Dataset items:
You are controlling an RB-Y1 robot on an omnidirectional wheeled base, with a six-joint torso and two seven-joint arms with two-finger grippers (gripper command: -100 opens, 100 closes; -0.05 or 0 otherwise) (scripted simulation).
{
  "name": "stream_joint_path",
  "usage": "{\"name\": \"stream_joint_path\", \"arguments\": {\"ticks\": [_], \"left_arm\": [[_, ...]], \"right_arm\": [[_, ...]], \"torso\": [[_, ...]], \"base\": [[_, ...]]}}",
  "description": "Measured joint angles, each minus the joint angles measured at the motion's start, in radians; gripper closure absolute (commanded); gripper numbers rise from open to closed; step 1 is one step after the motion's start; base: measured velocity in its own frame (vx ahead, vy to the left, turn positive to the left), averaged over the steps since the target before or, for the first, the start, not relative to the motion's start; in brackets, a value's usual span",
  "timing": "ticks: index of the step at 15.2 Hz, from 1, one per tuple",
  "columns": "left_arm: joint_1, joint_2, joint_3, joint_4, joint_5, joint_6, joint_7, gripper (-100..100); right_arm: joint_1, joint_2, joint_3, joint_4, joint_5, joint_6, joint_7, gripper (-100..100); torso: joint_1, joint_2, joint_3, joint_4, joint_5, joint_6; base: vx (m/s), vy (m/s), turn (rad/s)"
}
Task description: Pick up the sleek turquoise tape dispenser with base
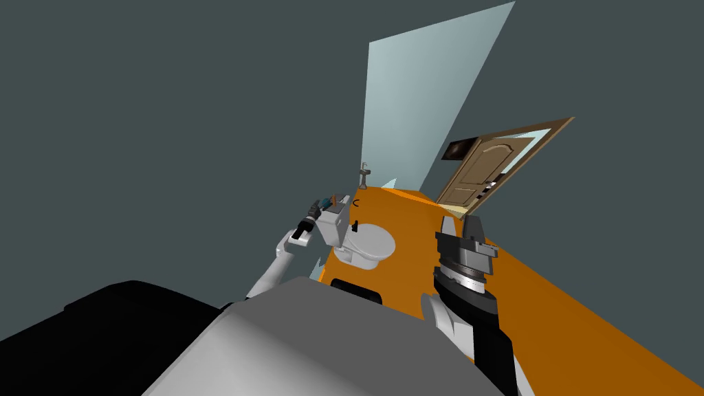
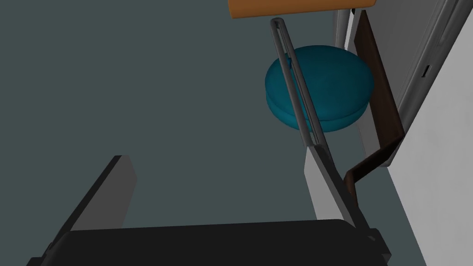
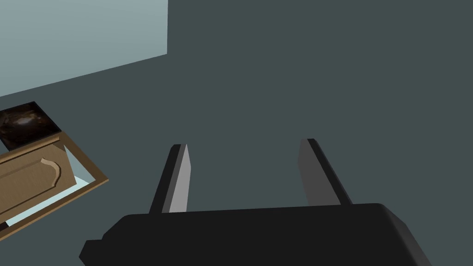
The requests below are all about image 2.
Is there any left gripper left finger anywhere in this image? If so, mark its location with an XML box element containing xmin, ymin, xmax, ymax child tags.
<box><xmin>55</xmin><ymin>154</ymin><xmax>139</xmax><ymax>241</ymax></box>

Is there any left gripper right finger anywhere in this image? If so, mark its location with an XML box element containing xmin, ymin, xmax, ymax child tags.
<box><xmin>303</xmin><ymin>144</ymin><xmax>371</xmax><ymax>230</ymax></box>

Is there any teal round stool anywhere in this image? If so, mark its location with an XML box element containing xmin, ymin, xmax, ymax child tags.
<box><xmin>264</xmin><ymin>45</ymin><xmax>376</xmax><ymax>133</ymax></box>

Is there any dark brown bent panel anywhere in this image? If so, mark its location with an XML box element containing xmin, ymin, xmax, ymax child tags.
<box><xmin>343</xmin><ymin>10</ymin><xmax>406</xmax><ymax>208</ymax></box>

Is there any white door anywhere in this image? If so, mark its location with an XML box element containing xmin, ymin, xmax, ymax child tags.
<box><xmin>384</xmin><ymin>0</ymin><xmax>473</xmax><ymax>266</ymax></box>

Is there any grey door leaf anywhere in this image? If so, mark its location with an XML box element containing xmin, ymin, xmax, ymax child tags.
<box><xmin>334</xmin><ymin>0</ymin><xmax>463</xmax><ymax>168</ymax></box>

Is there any orange table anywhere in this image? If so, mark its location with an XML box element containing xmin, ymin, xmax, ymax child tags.
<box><xmin>228</xmin><ymin>0</ymin><xmax>377</xmax><ymax>20</ymax></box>

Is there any grey curved bar handle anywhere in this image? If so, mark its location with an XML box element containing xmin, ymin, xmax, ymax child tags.
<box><xmin>269</xmin><ymin>17</ymin><xmax>327</xmax><ymax>148</ymax></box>

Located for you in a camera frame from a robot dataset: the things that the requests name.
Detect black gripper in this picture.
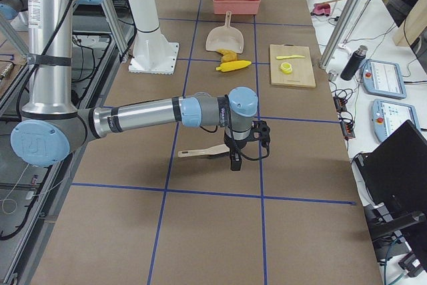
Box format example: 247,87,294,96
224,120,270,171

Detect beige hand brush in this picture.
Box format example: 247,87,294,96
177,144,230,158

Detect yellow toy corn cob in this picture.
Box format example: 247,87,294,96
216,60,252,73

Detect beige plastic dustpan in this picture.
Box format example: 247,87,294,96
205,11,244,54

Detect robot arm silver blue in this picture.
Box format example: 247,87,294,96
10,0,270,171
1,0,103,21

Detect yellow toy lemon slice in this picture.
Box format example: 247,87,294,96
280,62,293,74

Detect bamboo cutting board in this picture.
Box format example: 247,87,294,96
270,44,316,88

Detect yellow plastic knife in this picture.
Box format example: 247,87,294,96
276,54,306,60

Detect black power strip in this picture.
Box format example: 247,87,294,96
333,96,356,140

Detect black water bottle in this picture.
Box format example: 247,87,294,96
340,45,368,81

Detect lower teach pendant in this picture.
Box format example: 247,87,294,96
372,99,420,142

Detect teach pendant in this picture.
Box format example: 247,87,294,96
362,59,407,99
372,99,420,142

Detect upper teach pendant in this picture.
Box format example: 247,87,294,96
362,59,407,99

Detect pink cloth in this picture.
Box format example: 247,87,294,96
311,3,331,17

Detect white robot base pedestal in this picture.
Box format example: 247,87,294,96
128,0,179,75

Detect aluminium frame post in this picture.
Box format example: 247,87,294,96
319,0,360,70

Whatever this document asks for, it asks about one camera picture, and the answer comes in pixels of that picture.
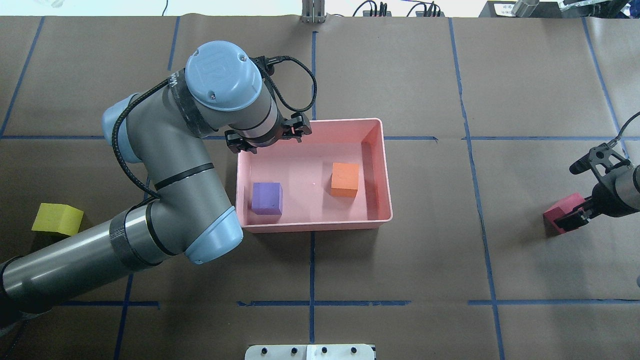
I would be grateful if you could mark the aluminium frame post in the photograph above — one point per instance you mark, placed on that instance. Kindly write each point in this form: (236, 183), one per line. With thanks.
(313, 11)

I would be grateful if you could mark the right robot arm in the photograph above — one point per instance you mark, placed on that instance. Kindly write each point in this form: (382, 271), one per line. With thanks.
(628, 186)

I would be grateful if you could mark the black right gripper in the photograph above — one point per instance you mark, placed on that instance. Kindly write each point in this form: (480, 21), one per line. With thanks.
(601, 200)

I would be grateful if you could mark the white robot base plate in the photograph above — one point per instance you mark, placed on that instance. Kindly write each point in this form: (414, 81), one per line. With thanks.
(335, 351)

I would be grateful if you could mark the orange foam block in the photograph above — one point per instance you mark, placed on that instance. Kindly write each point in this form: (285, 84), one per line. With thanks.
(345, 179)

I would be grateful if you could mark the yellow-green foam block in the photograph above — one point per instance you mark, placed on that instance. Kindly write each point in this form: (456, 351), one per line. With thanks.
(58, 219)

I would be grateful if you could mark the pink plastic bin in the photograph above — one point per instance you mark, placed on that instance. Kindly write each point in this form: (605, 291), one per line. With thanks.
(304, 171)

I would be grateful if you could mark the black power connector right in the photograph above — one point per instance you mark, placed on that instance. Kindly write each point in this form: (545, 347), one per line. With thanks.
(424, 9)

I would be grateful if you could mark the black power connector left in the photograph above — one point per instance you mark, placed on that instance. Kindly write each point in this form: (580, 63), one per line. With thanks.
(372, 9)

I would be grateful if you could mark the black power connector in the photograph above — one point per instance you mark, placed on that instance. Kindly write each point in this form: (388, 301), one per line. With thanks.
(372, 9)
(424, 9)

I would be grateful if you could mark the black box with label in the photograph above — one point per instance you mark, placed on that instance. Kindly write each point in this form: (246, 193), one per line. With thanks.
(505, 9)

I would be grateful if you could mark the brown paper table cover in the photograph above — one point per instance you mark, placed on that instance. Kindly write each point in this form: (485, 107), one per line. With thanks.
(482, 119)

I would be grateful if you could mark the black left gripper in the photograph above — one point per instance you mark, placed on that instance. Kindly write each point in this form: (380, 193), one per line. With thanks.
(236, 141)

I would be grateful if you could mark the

Exercise brief: Please retype every record shown above, exactly as written, but without pictures.

Response below:
You are controlling an RB-Y1 robot on an omnidirectional wheeled base, with a six-joint torso and two seven-joint arms with two-finger grippers (gripper command: -100 opens, 100 closes; -0.05 or 0 otherwise) (scripted simulation).
{
  "name": "stream_joint_path",
  "usage": "{\"name\": \"stream_joint_path\", \"arguments\": {\"ticks\": [_], \"left_arm\": [[_, ...]], \"right_arm\": [[_, ...]], \"torso\": [[_, ...]], \"base\": [[_, ...]]}}",
  "description": "Measured joint angles, each minus the joint angles measured at the motion's start, in radians; gripper closure absolute (commanded); gripper numbers rise from open to closed; step 1 is one step after the motion's start; base: measured velocity in its own frame (vx ahead, vy to the left, turn positive to the left), averaged over the steps since the target before or, for the first, the start, not relative to the motion's start; in brackets, a value's usual span",
  "timing": "ticks: index of the step at 15.2 Hz, from 1, one per tuple",
  "columns": "left_arm: joint_1, joint_2, joint_3, joint_4, joint_5, joint_6, joint_7, gripper (-100..100); right_arm: joint_1, joint_2, joint_3, joint_4, joint_5, joint_6, joint_7, gripper (-100..100); torso: joint_1, joint_2, joint_3, joint_4, joint_5, joint_6; base: vx (m/s), vy (m/s), turn (rad/s)"
}
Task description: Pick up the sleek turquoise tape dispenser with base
The requests below are all about image 2.
Is there any left gripper left finger anywhere in this image? If so, mark its location with an XML box element containing xmin, ymin, xmax, ymax child tags.
<box><xmin>55</xmin><ymin>154</ymin><xmax>139</xmax><ymax>241</ymax></box>

Is there any left gripper right finger anywhere in this image? If so, mark its location with an XML box element containing xmin, ymin, xmax, ymax child tags.
<box><xmin>303</xmin><ymin>144</ymin><xmax>371</xmax><ymax>230</ymax></box>

Is there any teal round stool anywhere in this image? If so, mark its location with an XML box element containing xmin, ymin, xmax, ymax child tags.
<box><xmin>264</xmin><ymin>45</ymin><xmax>376</xmax><ymax>133</ymax></box>

Is there any dark brown bent panel anywhere in this image? If so, mark its location with an XML box element containing xmin, ymin, xmax, ymax child tags.
<box><xmin>343</xmin><ymin>10</ymin><xmax>406</xmax><ymax>208</ymax></box>

Is there any white door anywhere in this image? If so, mark its location with an XML box element containing xmin, ymin, xmax, ymax child tags.
<box><xmin>384</xmin><ymin>0</ymin><xmax>473</xmax><ymax>266</ymax></box>

Is there any grey door leaf anywhere in this image? If so, mark its location with an XML box element containing xmin, ymin, xmax, ymax child tags.
<box><xmin>334</xmin><ymin>0</ymin><xmax>463</xmax><ymax>168</ymax></box>

Is there any orange table anywhere in this image? If so, mark its location with an XML box element containing xmin, ymin, xmax, ymax child tags.
<box><xmin>228</xmin><ymin>0</ymin><xmax>377</xmax><ymax>20</ymax></box>

Is there any grey curved bar handle anywhere in this image? If so, mark its location with an XML box element containing xmin, ymin, xmax, ymax child tags.
<box><xmin>269</xmin><ymin>17</ymin><xmax>327</xmax><ymax>148</ymax></box>

Located for you in a camera frame from a robot dataset: the things that the requests name.
Detect black gripper in this picture.
Box format example: 247,87,294,96
224,120,270,171

Detect beige hand brush in this picture.
Box format example: 247,87,294,96
177,144,230,158

Detect yellow toy corn cob in this picture.
Box format example: 247,87,294,96
216,60,252,73

Detect beige plastic dustpan in this picture.
Box format example: 247,87,294,96
205,11,244,54

Detect robot arm silver blue in this picture.
Box format example: 247,87,294,96
10,0,270,171
1,0,103,21

Detect yellow toy lemon slice in this picture.
Box format example: 247,87,294,96
280,62,293,74

Detect bamboo cutting board in this picture.
Box format example: 247,87,294,96
270,44,316,88

Detect yellow plastic knife in this picture.
Box format example: 247,87,294,96
276,54,306,60

Detect black power strip in this picture.
Box format example: 247,87,294,96
333,96,356,140

Detect black water bottle in this picture.
Box format example: 247,87,294,96
340,45,368,81

Detect lower teach pendant in this picture.
Box format example: 247,87,294,96
372,99,420,142

Detect teach pendant in this picture.
Box format example: 247,87,294,96
362,59,407,99
372,99,420,142

Detect upper teach pendant in this picture.
Box format example: 247,87,294,96
362,59,407,99

Detect pink cloth in this picture.
Box format example: 247,87,294,96
311,3,331,17

Detect white robot base pedestal in this picture.
Box format example: 247,87,294,96
128,0,179,75

Detect aluminium frame post in this picture.
Box format example: 247,87,294,96
319,0,360,70

Whatever this document asks for, it asks about one camera picture, and the answer comes in pixels of that picture.
I would be grateful if you could mark the aluminium frame post in the photograph above — one point per instance you mark, placed on that instance. Kindly write each point in this form: (236, 183), one per line. With thanks.
(313, 11)

I would be grateful if you could mark the right robot arm in the photograph above — one point per instance you mark, placed on that instance. Kindly write each point in this form: (382, 271), one per line. With thanks.
(628, 186)

I would be grateful if you could mark the black right gripper in the photograph above — one point per instance you mark, placed on that instance. Kindly write each point in this form: (480, 21), one per line. With thanks.
(601, 200)

I would be grateful if you could mark the white robot base plate in the photograph above — one point per instance you mark, placed on that instance. Kindly write each point in this form: (414, 81), one per line. With thanks.
(335, 351)

I would be grateful if you could mark the orange foam block in the photograph above — one point per instance you mark, placed on that instance. Kindly write each point in this form: (285, 84), one per line. With thanks.
(345, 179)

I would be grateful if you could mark the yellow-green foam block in the photograph above — one point per instance you mark, placed on that instance. Kindly write each point in this form: (456, 351), one per line. With thanks.
(58, 219)

I would be grateful if you could mark the pink plastic bin in the photograph above — one point per instance you mark, placed on that instance. Kindly write each point in this form: (605, 291), one per line. With thanks.
(304, 171)

I would be grateful if you could mark the black power connector right in the photograph above — one point per instance you mark, placed on that instance. Kindly write each point in this form: (545, 347), one per line. With thanks.
(424, 9)

I would be grateful if you could mark the black power connector left in the photograph above — one point per instance you mark, placed on that instance. Kindly write each point in this form: (580, 63), one per line. With thanks.
(372, 9)

I would be grateful if you could mark the black power connector in the photograph above — one point per instance you mark, placed on that instance. Kindly write each point in this form: (388, 301), one per line. With thanks.
(372, 9)
(424, 9)

I would be grateful if you could mark the black box with label in the photograph above — one point per instance you mark, placed on that instance. Kindly write each point in this form: (246, 193), one per line. With thanks.
(505, 9)

I would be grateful if you could mark the brown paper table cover in the photograph above — one point per instance you mark, placed on that instance. Kindly write each point in this form: (485, 107), one per line. With thanks.
(482, 119)

I would be grateful if you could mark the black left gripper in the photograph above — one point per instance you mark, placed on that instance. Kindly write each point in this form: (380, 193), one per line. With thanks.
(236, 141)

I would be grateful if you could mark the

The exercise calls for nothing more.